> **WORK INSTRUCTION**
Nothing except the pictures should be left out when you reproduce the listing exactly.
• • • •
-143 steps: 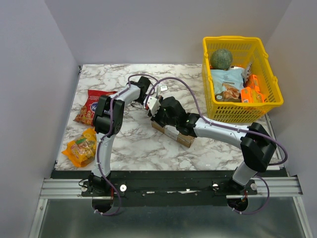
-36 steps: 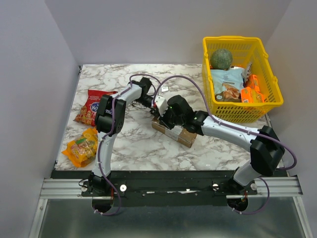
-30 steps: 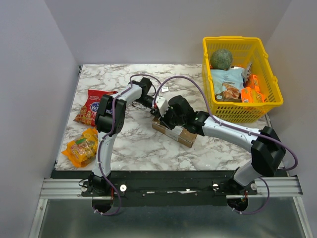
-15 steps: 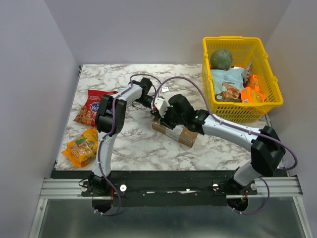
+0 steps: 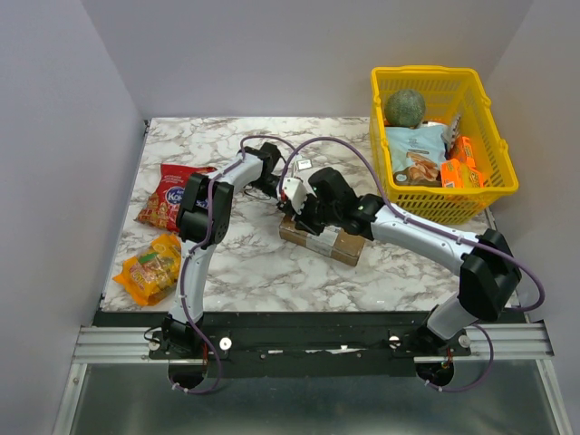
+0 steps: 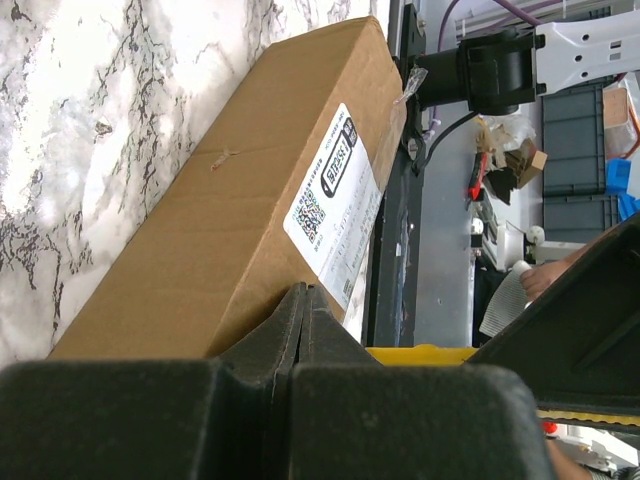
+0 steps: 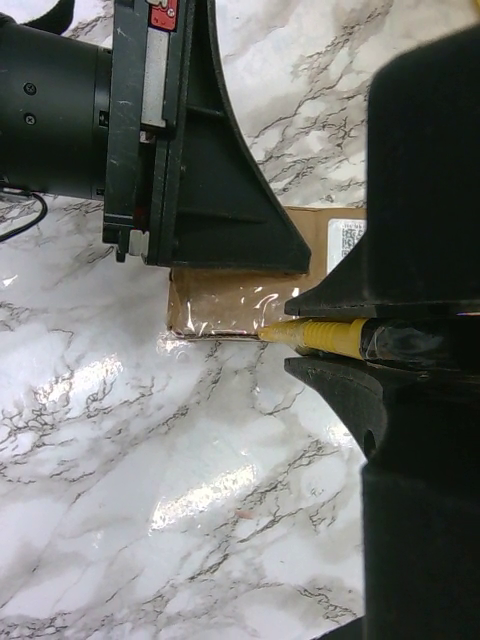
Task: Unpack the express box
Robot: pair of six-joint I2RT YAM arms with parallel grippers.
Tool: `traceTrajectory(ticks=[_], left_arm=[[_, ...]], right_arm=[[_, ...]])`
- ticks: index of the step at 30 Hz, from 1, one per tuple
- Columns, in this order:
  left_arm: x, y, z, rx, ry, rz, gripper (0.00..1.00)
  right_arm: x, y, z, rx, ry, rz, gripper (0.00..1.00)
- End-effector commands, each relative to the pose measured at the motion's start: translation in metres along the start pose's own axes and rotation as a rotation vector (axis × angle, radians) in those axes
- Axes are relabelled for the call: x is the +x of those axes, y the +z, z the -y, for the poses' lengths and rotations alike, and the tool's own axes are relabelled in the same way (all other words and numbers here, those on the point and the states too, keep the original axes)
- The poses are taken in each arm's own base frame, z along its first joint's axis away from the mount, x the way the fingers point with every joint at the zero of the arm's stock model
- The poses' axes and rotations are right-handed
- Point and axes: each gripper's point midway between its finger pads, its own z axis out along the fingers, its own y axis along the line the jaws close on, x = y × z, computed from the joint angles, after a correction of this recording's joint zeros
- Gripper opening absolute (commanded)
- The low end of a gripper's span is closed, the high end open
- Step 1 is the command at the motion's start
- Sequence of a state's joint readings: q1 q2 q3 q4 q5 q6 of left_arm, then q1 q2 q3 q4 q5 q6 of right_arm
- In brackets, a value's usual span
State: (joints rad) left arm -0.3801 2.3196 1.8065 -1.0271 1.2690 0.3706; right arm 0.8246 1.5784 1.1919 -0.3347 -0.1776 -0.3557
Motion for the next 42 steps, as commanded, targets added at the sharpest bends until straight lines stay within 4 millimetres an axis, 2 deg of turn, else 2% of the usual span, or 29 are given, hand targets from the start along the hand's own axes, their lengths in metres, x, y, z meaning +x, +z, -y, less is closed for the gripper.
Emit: traceTrajectory(ticks=[1, 7, 11, 25, 35, 36, 39, 40, 42], left_arm=[[0.021, 0.002, -0.044, -0.120, 0.012, -0.073, 0.00], [0.019, 0.001, -0.043, -0.120, 0.013, -0.069, 0.00], [0.021, 0.001, -0.044, -0.124, 0.010, -0.073, 0.00], [0.021, 0.000, -0.044, -0.126, 0.019, -0.083, 0.00], [0.018, 0.000, -0.042, -0.122, 0.035, -0.077, 0.00], [0.016, -0.001, -0.041, -0.119, 0.041, -0.073, 0.00], [-0.004, -0.007, -0.019, -0.086, 0.103, -0.025, 0.00], [-0.017, -0.014, -0.001, -0.066, 0.146, 0.012, 0.01], [-0.044, -0.029, 0.010, -0.093, 0.217, 0.080, 0.02]], right_arm=[[0.027, -0.006, -0.004, -0.023, -0.009, -0.093, 0.01], [0.039, 0.007, -0.008, -0.045, -0.033, -0.107, 0.00], [0.039, 0.010, -0.008, -0.046, -0.017, -0.110, 0.00], [0.045, -0.030, -0.016, -0.029, 0.087, -0.176, 0.00], [0.044, -0.029, -0.016, -0.058, -0.004, -0.169, 0.00], [0.041, -0.027, -0.014, -0.056, -0.015, -0.156, 0.00], [0.033, -0.019, -0.015, -0.083, -0.016, -0.137, 0.01], [0.029, -0.017, -0.015, -0.091, -0.015, -0.127, 0.00], [0.019, -0.008, -0.017, -0.114, -0.007, -0.103, 0.00]])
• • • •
> **RESULT OF THE EXERCISE**
-143 steps: 
-36 steps: 
-30 steps: 
-15 steps: 
+0 steps: 
+0 steps: 
+0 steps: 
Task: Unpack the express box
Robot: pair of six-joint I2RT YAM arms with parallel grippers.
Tool: `traceTrajectory(ticks=[_], left_arm=[[_, ...]], right_arm=[[_, ...]])`
- ticks: index of the step at 30 Hz, from 1, one per tuple
- Columns, in this order:
  left_arm: x, y, z, rx, ry, rz, gripper (0.00..1.00)
  right_arm: x, y, z, rx, ry, rz, gripper (0.00..1.00)
- End-effector commands, each relative to the pose measured at the motion's start: translation in metres along the start pose's own axes and rotation as a rotation vector (axis × angle, radians) in those axes
- Axes are relabelled for the call: x is the +x of those axes, y the +z, z the -y, for the poses' lengths and rotations alike, and the tool's own axes are relabelled in the same way (all other words and numbers here, those on the point and the states too, keep the original axes)
- The poses are taken in each arm's own base frame, z along its first joint's axis away from the mount, x the way the fingers point with every joint at the zero of the arm's stock model
- The poses' axes and rotations are right-handed
- Point and axes: each gripper's point midway between its finger pads, its own z axis out along the fingers, its own y axis along the line the jaws close on, x = y × z, computed from the joint angles, after a correction of this recording's joint zeros
- Gripper opening absolute (commanded)
- The low end of a gripper's span is closed, the high end open
- Step 1 is the command at the motion's start
- Sequence of a state's joint readings: q1 q2 q3 q4 q5 q6 of left_arm, then q1 q2 q3 q4 q5 q6 of right_arm
- In brackets, a value's usual span
State: (joints rad) left arm -0.3801 2.3196 1.8065 -1.0271 1.2690 0.3706; right arm 0.8246 1.5784 1.1919 -0.3347 -0.1776 -0.3557
Motion for the next 42 steps, as commanded, targets added at the sharpest bends until straight lines stay within 4 millimetres an axis, 2 deg of turn, else 2% of the usual span, or 29 are given, hand targets from the start along the hand's own axes, their lengths in metres, x, y, z meaning +x, +z, -y, less is closed for the gripper.
Emit: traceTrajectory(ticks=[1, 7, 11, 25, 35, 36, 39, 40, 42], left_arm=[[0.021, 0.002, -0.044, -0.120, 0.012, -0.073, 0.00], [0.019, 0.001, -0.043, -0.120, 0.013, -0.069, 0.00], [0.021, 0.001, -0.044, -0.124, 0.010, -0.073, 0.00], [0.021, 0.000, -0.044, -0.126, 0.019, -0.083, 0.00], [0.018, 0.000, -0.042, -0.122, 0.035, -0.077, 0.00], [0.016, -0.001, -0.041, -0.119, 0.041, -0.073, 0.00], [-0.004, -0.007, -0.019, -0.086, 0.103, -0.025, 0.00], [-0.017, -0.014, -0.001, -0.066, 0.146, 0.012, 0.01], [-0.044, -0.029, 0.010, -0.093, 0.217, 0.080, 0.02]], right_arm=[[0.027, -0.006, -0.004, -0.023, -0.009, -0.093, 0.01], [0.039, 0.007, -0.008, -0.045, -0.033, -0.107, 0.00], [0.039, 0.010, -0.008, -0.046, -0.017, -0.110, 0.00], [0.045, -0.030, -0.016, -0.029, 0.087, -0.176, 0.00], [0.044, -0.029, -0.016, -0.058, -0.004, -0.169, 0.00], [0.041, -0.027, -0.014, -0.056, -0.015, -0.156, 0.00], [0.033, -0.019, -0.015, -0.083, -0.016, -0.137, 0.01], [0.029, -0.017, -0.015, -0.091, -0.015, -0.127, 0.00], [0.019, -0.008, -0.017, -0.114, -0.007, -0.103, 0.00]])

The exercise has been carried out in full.